Genetics, Genomics and Systems Biology - PhD
Division: Biological Sciences
Degree Type: PhD
GGSB is the new name of the interdepartmental committee previously known as the Committee on Genetics. GGSB is a partner of the Institute for Genomics and Systems Biology (IGSB). The program is aimed at training PhD scholars for careers as independent scientists in basic and applied biomedical research and education. The Graduate Program in Genetics, Genomics, & Systems Biology offers a program of basic study leading to Doctor of Philosophy in Genetics. Our PhD training program combines a foundation in modern genetic analysis with training in current methods for formulating and addressing biological questions in the context of complex systems. Such systems are studied in physiological, developmental, and evolutionary contexts. The Genetics, Genomics, & Systems Biology Program has over 78 training faculty representing 16 different departments at the University of Chicago. The presence of both basic and clinical sciences in the Division of Biological Sciences enhances the Committee's broad interdisciplinary approach to teaching and research. The Committee provides an exciting environment in which to pursue rigorous, high quality training with flexibility in designing programs to meet individual needs. The Committee's goal is to provide an intellectually stimulating, collegial and supportive environment for students to progress smoothly from research training to research independence.

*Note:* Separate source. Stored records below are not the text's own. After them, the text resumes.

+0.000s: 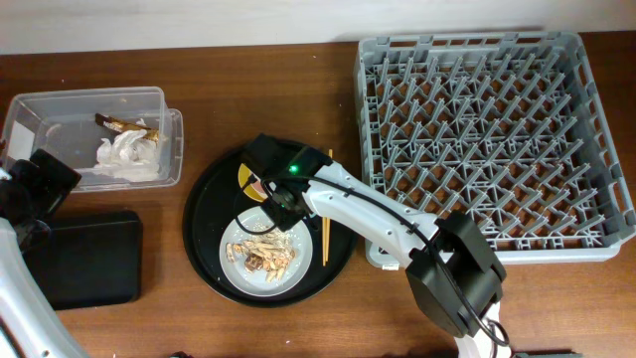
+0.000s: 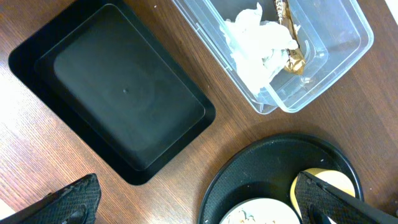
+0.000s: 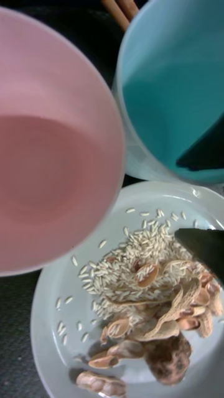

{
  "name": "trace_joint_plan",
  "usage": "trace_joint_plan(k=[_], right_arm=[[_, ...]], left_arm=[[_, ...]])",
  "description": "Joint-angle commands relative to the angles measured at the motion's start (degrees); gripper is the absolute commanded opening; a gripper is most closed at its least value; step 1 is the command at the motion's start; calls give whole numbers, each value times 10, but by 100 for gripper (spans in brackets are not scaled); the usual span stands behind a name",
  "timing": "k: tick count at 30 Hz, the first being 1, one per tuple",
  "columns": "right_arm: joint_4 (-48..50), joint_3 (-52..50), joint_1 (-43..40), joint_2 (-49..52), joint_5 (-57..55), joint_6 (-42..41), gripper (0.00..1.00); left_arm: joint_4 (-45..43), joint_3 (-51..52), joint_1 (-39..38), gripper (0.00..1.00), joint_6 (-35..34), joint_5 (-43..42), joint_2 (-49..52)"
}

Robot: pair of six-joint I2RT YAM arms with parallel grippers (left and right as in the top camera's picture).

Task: Sort waste into correct bins and load items into the dishwasher rack
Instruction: 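Grasp the blue cup with the right gripper and lift it, then place the blue cup upside down on the rack, release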

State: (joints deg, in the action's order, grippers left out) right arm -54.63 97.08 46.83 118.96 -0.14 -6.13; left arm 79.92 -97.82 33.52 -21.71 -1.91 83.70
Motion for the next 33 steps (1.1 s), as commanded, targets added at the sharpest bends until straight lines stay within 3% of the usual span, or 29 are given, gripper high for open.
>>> trace_joint_plan(k=[1,5,7,12,17,19,22,26,31,33], right_arm=[[-2,3,4,3,-18,-3,14],[-25,14,4,3,-54,-3,4],[-47,35,3,2,-68,-3,4],[-175,219,-40,-6,-52,-38,4],[-291,454,-169,-6,101,-38,4],[-319,490,-292,-6,252,-38,4],[-348,468,-438,-5,398,-3,4],[-373,421,-529,-5,388,34,4],[-213,254,-567,-3,555,52,4],[-103,158,-591,12,727,50,4]], left_arm=[[-1,-1,2,99,-1,2,1],[-1,-1,2,99,-1,2,1],[-1,-1,2,99,-1,2,1],[-1,-1,2,99,-1,2,1],[-1,-1,2,99,-1,2,1],[-1,-1,2,99,-1,2,1],[-1,-1,2,99,-1,2,1],[-1,-1,2,99,-1,2,1],[-1,-1,2,99,-1,2,1],[-1,-1,2,99,-1,2,1]])
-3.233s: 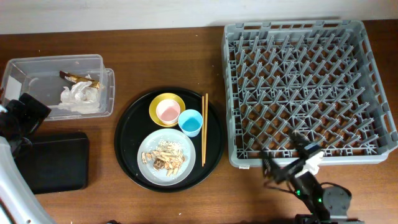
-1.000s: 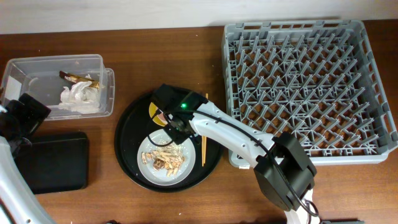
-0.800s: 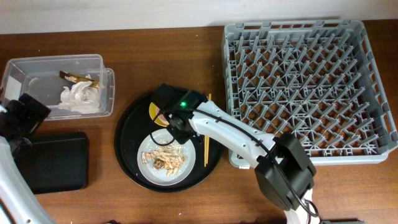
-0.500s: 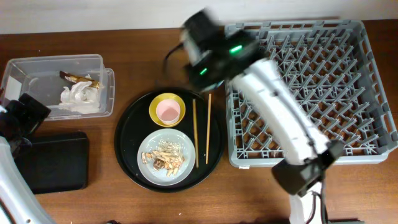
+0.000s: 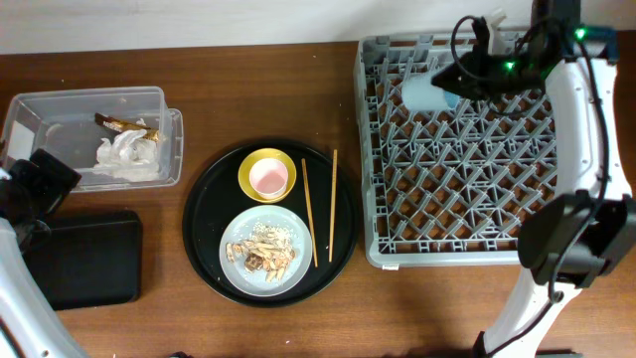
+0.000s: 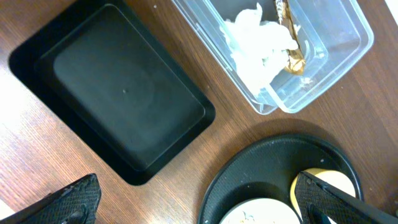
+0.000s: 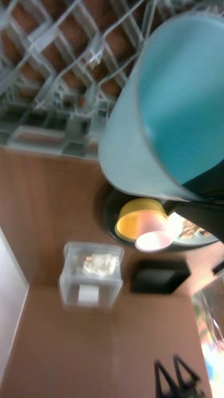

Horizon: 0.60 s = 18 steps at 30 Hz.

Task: Sort waste into correct bins and load items into the dishwasher rack
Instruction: 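Place the blue cup upside down on the rack, release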

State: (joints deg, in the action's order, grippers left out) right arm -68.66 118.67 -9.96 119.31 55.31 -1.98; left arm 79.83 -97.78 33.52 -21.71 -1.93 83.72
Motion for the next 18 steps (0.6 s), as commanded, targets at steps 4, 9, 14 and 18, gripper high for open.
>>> trace_joint_plan(k=[4,9,14,18], right_arm=[[54,-103,-68,42,216,-6,4],[7,-164,-75,53,216,-2,4],[41,-214,-74,59,223,1,5],[46,-215,-73,61,220,0,10]], left_arm=[[0,-1,2,99,-1,2,0],[0,-1,2,99,-1,2,0],[0,-1,2,99,-1,2,0],[0,-1,2,99,-1,2,0]])
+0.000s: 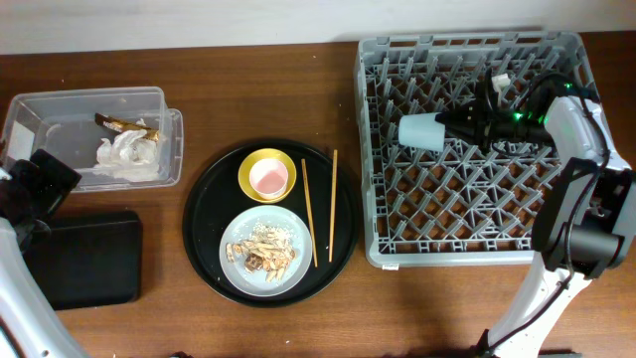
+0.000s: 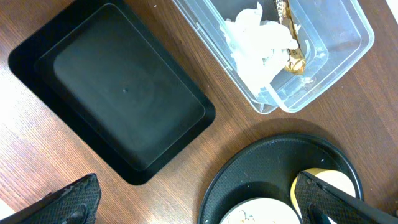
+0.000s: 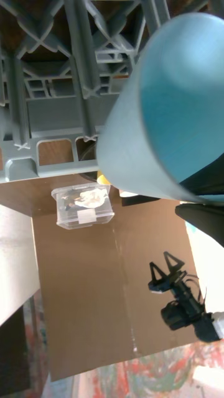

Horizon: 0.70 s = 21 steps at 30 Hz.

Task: Sort waste into correct bins and load items into the dishwasher rack
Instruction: 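Place the blue cup upside down on the rack, release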

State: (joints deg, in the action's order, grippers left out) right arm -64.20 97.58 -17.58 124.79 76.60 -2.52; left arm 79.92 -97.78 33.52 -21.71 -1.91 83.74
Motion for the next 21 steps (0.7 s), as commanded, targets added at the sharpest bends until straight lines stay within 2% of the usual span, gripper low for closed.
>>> trace_joint_plan(k=[1,4,10,15,18,20,21], right_arm=[[2,-4,3,10,-16,6,10],[1,-4,-12,12,-144,-21,7],[-51,14,-96,5,-202,-22,4],[-101,59,-134,-78,-224,-7,4],[-95,68,-95,-175,-328,-9,4],[-79,68,-41,-218,-399,-9,14],[-56,68,16,-228,-456,-28,16]], left_arm=[[-1,-1,2,99,-1,2,0],[-1,-2,2,99,-1,2,0],[-1,-1,2,99,-1,2,0],[-1,-2,2,99,-1,2,0],[-1,-1,2,99,-1,2,0],[-1,-1,2,99,-1,2,0],[-1,-1,2,99,-1,2,0]])
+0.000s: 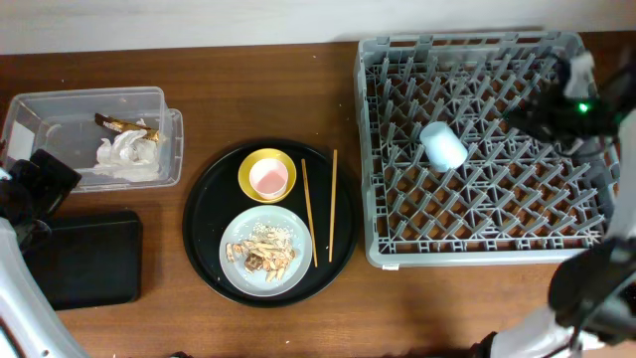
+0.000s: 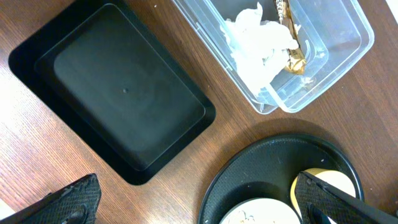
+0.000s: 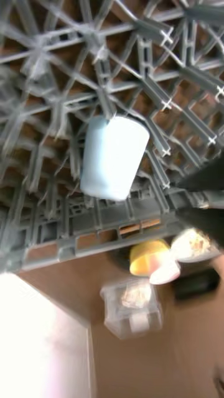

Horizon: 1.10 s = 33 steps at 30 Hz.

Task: Sort waste into correct bins and load items into the dishwasher rack
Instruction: 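Place the blue cup upside down on the rack, release, then reach the right gripper to a chopstick on the tray and grasp it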

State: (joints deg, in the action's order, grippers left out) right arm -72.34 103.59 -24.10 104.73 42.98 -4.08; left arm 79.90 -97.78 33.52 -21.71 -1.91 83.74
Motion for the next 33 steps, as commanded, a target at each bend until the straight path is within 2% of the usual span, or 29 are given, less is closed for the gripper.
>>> trace_joint_plan(k=[1,4,6,10,15,18,21,23,26,27,28,29,31,32,33], right_arm=[[39,7,112,-24,-159,-32,15],[89,7,210,17,-344,-103,7],[109,7,244,54,-414,-124,4],[134,7,260,121,-419,-130,4],[131,7,252,129,-427,-130,4],[57,35,223,121,-462,-183,4],[-23,90,192,107,-463,-186,4],[-126,175,179,90,-461,-188,4],[-206,250,199,59,-391,-187,4],[-220,262,216,43,-313,-167,4],[-219,262,228,36,-255,-133,12],[-219,262,243,32,-198,-104,31],[-209,262,277,34,-140,-99,83],[-194,262,294,34,-141,-99,86],[-184,262,301,34,-141,-99,86]], left_arm=[[0,-2,2,99,-1,2,0],[0,-2,2,99,-1,2,0],[0,-1,2,99,-1,2,0],[0,-1,2,99,-1,2,0],[0,-2,2,99,-1,2,0],[0,-1,2,99,-1,2,0],[0,-1,2,99,-1,2,0],[0,-1,2,99,-1,2,0],[0,-1,2,99,-1,2,0],[0,-2,2,99,-1,2,0],[0,-1,2,99,-1,2,0],[0,-1,2,99,-1,2,0],[0,-1,2,99,-1,2,0],[0,-1,2,99,-1,2,0],[0,-1,2,99,-1,2,0]])
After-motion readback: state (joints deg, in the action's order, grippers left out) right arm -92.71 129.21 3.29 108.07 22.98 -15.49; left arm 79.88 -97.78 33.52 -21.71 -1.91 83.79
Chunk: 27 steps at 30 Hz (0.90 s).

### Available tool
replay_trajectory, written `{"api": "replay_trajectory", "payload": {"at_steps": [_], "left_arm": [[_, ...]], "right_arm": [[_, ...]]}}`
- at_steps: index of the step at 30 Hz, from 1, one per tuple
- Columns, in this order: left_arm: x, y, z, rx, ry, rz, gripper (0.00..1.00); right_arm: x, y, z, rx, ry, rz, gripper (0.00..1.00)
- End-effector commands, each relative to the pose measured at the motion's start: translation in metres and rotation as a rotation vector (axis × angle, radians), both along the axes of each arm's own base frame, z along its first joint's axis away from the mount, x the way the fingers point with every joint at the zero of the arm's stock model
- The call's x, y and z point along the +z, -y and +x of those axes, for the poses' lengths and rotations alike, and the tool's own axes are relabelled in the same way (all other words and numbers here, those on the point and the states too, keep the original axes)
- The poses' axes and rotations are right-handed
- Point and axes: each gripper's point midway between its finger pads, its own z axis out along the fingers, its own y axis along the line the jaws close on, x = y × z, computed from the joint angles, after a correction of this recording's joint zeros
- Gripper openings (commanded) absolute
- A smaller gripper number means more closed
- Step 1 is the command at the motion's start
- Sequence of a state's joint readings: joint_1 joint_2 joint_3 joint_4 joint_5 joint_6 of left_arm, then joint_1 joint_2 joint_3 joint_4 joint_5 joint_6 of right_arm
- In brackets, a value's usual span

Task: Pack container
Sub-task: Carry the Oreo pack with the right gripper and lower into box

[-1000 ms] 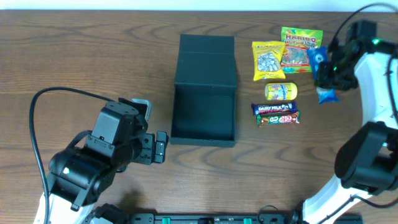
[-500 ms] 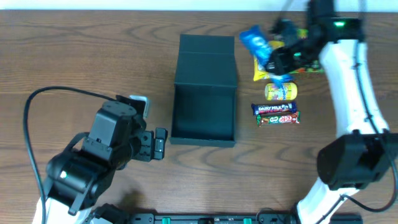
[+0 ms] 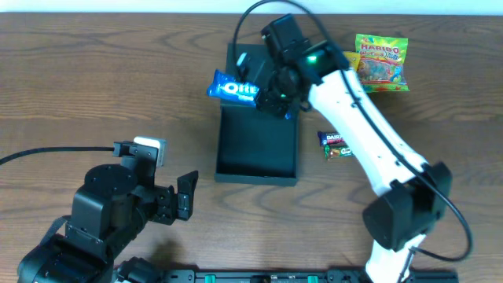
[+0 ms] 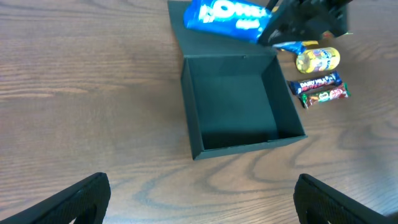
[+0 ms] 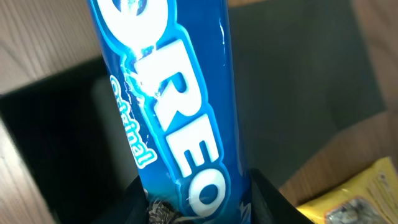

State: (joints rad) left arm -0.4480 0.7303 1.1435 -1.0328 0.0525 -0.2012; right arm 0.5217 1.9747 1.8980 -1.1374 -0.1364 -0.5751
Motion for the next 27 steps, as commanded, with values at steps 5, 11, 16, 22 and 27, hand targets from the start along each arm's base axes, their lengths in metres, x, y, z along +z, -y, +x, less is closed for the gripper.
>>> {"api": "replay_trajectory", "payload": {"at_steps": [5,11,16,22,27], "left_arm": [[0.008,-0.002,0.0,-0.006,0.025,0.012,0.95],[0.008,-0.002,0.0,-0.005,0.026,0.012,0.96],[0.008,-0.002,0.0,-0.005,0.026,0.012,0.95],[0.008,-0.002,0.0,-0.005,0.026,0.012,0.95],[0.008,-0.002,0.0,-0.005,0.026,0.012,0.95]], "right_arm": [[-0.057,0.01,-0.008,0.055,-0.138,-0.129,0.01],[-0.085,0.015,-0.017,0.088,-0.22,-0.181,0.01],[-0.091,0.015,-0.016,0.106,-0.222,-0.188,0.01],[-0.091,0.014,-0.009,0.061,-0.205,-0.177,0.99],[-0.09,0.014,-0.008,0.005,-0.212,-0.166,0.99]]}}
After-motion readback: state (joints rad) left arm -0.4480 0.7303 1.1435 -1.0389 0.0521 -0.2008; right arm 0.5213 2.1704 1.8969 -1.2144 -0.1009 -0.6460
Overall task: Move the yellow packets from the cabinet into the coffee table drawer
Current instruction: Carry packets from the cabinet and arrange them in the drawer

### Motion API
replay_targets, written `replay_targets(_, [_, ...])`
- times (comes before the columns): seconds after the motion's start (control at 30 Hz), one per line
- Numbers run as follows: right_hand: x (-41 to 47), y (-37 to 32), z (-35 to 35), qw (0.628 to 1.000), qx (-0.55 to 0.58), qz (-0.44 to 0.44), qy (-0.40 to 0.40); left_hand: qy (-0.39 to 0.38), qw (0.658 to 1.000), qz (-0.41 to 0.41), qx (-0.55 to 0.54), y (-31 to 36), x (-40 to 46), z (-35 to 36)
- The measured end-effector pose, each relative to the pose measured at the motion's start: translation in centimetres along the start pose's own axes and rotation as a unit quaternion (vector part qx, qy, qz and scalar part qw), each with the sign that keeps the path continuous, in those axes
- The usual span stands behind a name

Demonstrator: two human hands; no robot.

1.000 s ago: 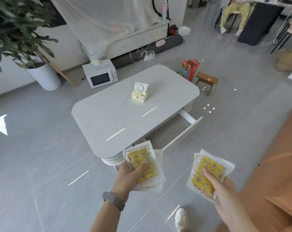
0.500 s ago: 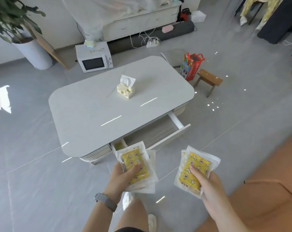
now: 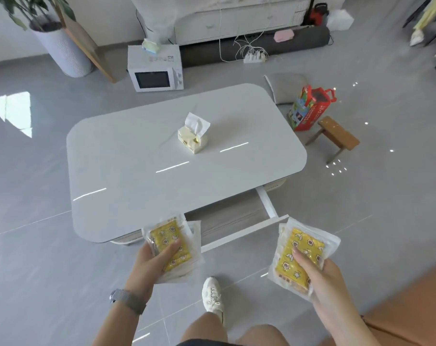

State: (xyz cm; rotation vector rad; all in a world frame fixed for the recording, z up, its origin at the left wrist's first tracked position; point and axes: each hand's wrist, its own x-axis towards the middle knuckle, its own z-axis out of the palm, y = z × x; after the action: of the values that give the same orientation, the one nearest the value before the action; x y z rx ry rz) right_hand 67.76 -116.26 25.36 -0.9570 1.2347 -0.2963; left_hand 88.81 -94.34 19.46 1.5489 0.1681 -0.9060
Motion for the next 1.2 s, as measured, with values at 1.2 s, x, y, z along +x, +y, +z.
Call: replay_targets(1.2, [50.6,30.1,12.9,0.918,-0.241,-0.134,-0.286,0.138,0.979,-0.003,0.152,-32.1,39.7,4.7])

- Committee on Genetics, Genomics & Systems Biology
- 5812 S. Ellis Street
- Chicago, IL 60637
- Phone: 773-702-1234
- Website: http://cg.bsd.uchicago.edu/index.php
Applications should be initiated through the online application. Paper applications are not accepted.
Deadline for admissions and financial aid: December 1
The program admits applicants once a year for the following Autumn Quarter. Applications received after the deadline cannot be considered.
The GGSP program admits applicants only for the Ph.D. degree.
- A completed application.
- Application fee of $55.
- Transcripts from all institutions attended after high school should be uploaded with the application.
- International student documents must be sent directly from the registrar’s office of the university attended.
- Three letters of recommendation from college or university professors who know the applicant’s work well. Individuals who have been away from school for several years may submit recommendations from their employers.
- Graduate Record Examination scores. We require the GRE general test scores; subject test scores will be considered, but are optional.
Admissions decisions are emailed in early March. No decisions will be given by phone or email.
Graduate students in the Biological Sciences Division are required to take nine credits of coursework for the Ph.D. program. 5 required courses in Genetics, 3 electives, 2 graded lab rotations for 1/2 credit each, as well as the Faculty Research Seminar Series and an ethics class.
In September of the second year of the program, students take the Preliminary Exam as a first step towards candidacy for their Ph.D. This is an oral exam in front of an exam committee during which students present answers to questions given to them two weeks in advance.
Most of the second year is spent developing a research project. A Thesis Advisory Committee is chosen by each student in consultation with his or her mentor and the GGSB Student Advisory Committee. A written research proposal is presented to the Thesis Advisory Committee in advance of the first meeting during which the student presents and defends their proposal. Following the initial meeting, the Thesis Advisory Committee meets on a regular basis throughout the remainder of the student's training to provide advice. All students in the Biological Sciences Division are required to serve as teaching assistants (TAs) for two quarters. This usually occurs during the second and third years. After passing the Qualifying Exam, the student will spend full-time on their thesis research, while continuing to attend seminars, journal clubs, and other educational meetings. Finally, each graduate student writes a dissertation describing his/her research, presents the work in a public seminar and defends it before his/her Thesis Advisory Committee.
Costs & Financial Aid
The Division of Biological Sciences offers academically qualified applicants complete and equitable support. Students in good academic standing are guaranteed an initial four years of support, which includes full tuition, health insurance, and a living stipend. The graduate stipend is competitive with awards offered at comparable institutions, is established at a level affording a reasonable local standard of living, and is adjusted annually to keep pace with increases in the cost of living.